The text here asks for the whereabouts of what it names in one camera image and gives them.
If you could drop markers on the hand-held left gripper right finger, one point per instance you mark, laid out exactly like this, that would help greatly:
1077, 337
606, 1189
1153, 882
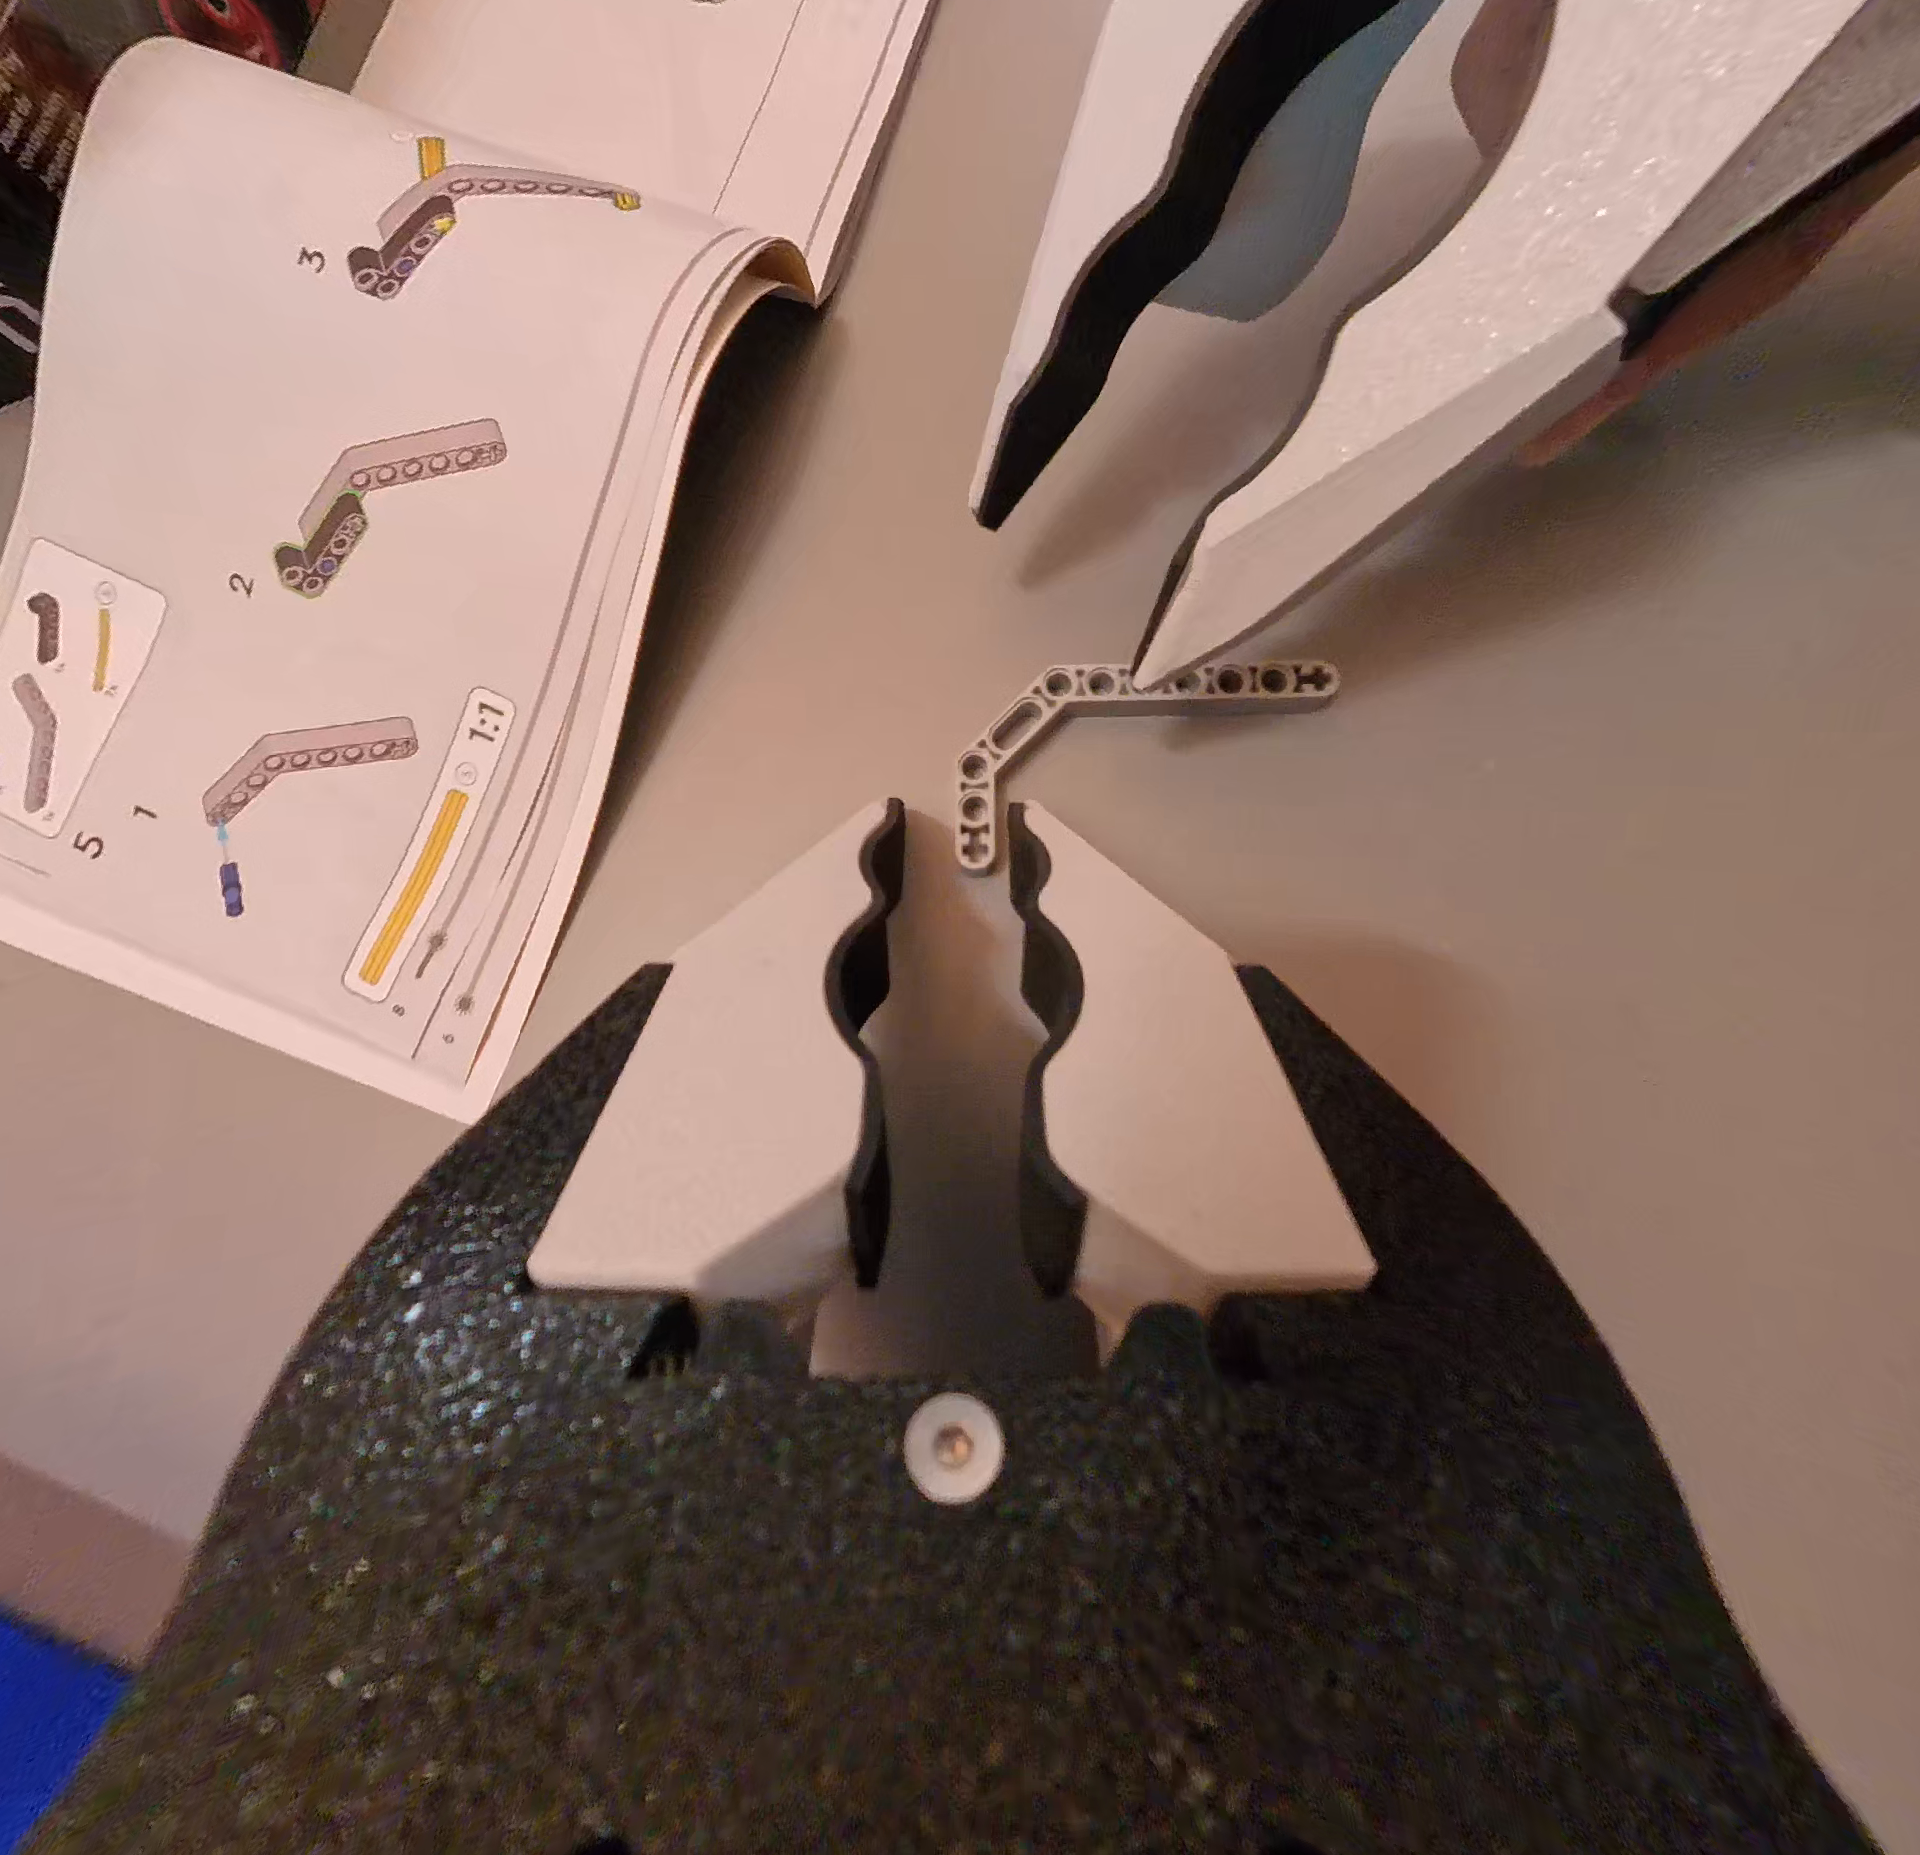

▶ What you will do: The whole listing above is to be printed again exactly; pictures stay out of it.

▶ Answer to the problem:
The text here asks for the whereabouts of what it names in one camera image and gives them.
If you could drop markers on the hand-held left gripper right finger, one point per instance you mark, laid out exactly like this, that would help greatly:
1077, 337
606, 1189
1153, 882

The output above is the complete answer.